Эта напряжённая аккуратность — уже как будто не от того, что Мага чего-то… Боится? А от того, что он боится понять Дениса неправильно. Мало ли, что там пьяному взбредёт, да? И самое страшное: кажется, Мага не будет рад, если ошибается в чём-то, что витает звенящим натяжением в воздухе.
Так или иначе… Он подаётся вперёд едва ли на миллиметр, игнорируя странное колотье глубоко под солнечным сплетением, в поджилках. Сглатывает, каким-то другим, внезапно охрипшим голосом, совсем тихо — зачем кричать, если Сигитов так близко — роняет короткое:
— Тогда… Что?
И снова влажно пробегается по стремительно пересыхающим губам языком, но делает это, сука, совсем ненамеренно, почти невольно.
Столько, столько, чёрт возьми, сигналов, которые даже не на уровне его собственного сознания, а на уровне невербалики с чужой стороны, со стороны вжатого в землю не то своим собственным желанием, не то его весом Маги должны кричать стоп, сос, хэлп и еще кучу красных, мерзко орущих аварийной сигнализацией лампочек.
И ни одна, по всей видимости, не готова достучаться до сознания Дениса, которое и без того имеет свою броню, сравнимую, пожалуй, со спиной Бриста, а по пьяни набирает еще сто процентов к блокированию урона. Причем не только физического, а вообще любого, в том числе и морального.
Это уже другая игра, совершенно точно. Не та лёгкая и ненавязчивая, которая была в начале, когда он только вбрасывал провокативное предложение станцевать этот блядский недостриптиз. Нет, это уже та игра, которая до талого, в которой, как в настоящем бою, все средства хороши.
Хорошо, правда, было бы разобраться в себе, насколько «все», но на это сейчас нет ни времени ни желания — слишком много адреналинового азарта, который бьет в мозг, расширяя зрачки до предела, ровно зеркально тому, как это происходит с Магой. Это невозможно не заметить, этого невозможно не видеть, в это невозможно не смотреть с замершей, онемевшей практически на губах улыбкой, которая никуда не девается, только больше практически не чувствуется, замирая там скорее на автомате, чем от какой-то искренней наполненности ребяческой эйфорией, как это было еще буквально несколько минут, секунд даже назад.

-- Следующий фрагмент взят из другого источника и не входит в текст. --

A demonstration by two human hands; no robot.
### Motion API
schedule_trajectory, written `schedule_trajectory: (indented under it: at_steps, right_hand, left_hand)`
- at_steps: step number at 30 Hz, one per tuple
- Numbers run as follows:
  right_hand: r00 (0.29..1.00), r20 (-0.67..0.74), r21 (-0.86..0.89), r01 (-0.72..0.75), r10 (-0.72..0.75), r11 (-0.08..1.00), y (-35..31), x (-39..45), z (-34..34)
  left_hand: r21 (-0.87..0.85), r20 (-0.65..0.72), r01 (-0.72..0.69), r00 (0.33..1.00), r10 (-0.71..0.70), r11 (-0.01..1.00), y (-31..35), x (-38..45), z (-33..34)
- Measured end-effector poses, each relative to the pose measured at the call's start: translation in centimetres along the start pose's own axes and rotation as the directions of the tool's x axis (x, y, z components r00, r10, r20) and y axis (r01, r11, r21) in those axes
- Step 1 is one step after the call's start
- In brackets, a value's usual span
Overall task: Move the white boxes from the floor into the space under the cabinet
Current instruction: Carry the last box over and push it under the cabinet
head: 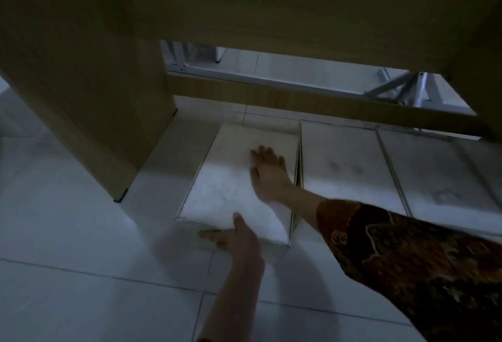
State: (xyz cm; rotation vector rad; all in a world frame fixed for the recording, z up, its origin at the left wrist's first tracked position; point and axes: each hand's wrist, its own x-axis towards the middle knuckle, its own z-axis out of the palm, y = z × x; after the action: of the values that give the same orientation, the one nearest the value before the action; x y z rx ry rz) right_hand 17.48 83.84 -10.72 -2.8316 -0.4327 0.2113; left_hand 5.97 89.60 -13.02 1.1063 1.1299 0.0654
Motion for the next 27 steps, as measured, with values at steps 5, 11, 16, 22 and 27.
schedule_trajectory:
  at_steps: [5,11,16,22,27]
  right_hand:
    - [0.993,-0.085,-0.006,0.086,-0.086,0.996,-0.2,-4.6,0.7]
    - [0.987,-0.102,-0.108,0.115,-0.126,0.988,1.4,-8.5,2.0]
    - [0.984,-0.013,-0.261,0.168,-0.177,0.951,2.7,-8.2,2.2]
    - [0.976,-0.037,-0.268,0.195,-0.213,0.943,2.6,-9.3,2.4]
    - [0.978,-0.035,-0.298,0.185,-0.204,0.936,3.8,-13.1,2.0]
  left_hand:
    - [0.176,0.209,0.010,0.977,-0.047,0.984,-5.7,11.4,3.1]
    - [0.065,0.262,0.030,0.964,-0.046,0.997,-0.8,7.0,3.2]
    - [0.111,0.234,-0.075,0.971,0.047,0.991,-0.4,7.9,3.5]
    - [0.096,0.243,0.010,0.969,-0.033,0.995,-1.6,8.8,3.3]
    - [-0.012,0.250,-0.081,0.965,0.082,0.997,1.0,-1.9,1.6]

Такое же незаметное, на миллиметр буквально ответное движение вперед — и кончики носов соприкасаются. Невесомо, щекотно так, глупо даже, но соприкасаются, будто даже в такой мелочи нужно перехватить инициативу, доказать пальму первенства.
— Тогда я не смогу не согласиться.
Только главная пальма в этой странной игре без чётких правил Сигитову не достанется. Не в этот раз.
Мага смотрит и не видит. Не видит ничего, ни единой причины для того, чтобы сейчас с хохотом спихнуть его с себя в сторону, на землю, а потом долго ещё подъёбывать друг друга по поводу того, кто кого доведёт до психолога.
Мага смотрит, но смотрит как со стороны. На себя. На Дениса. В замедленной съёмке сидит далеко за кадром, за камерами, внезапно и с пугающе четкостью осознавая, что произойдёт прямо сейчас.
Если у его чокнутого друга не срабатывает сигнализация и он не слышит ни единого писка, то у Маги — обрыв, обвал, дисконнект с серверами, перерезаны провода от интернета, всё кричит, вопит, мигает красным, жёлтым и даже синим, потому что он понимает: это не остановить. А точнее…
Он не хочет это останавливать.
Уже похуй, кто и что говорит. Похуй, с чего всё началось и чем всё закончится. Денис ему весь мир заслоняет, и даже эту онемевшую улыбку Маге прямо сейчас больше жизни хочется забрать себе, потому что кажется, если он к ней прикоснётся — он поймёт, в чём секрет бесконечной упёртой жизнерадостности и отбитости, он сможет так же. А он хочет, он очень хочет так же.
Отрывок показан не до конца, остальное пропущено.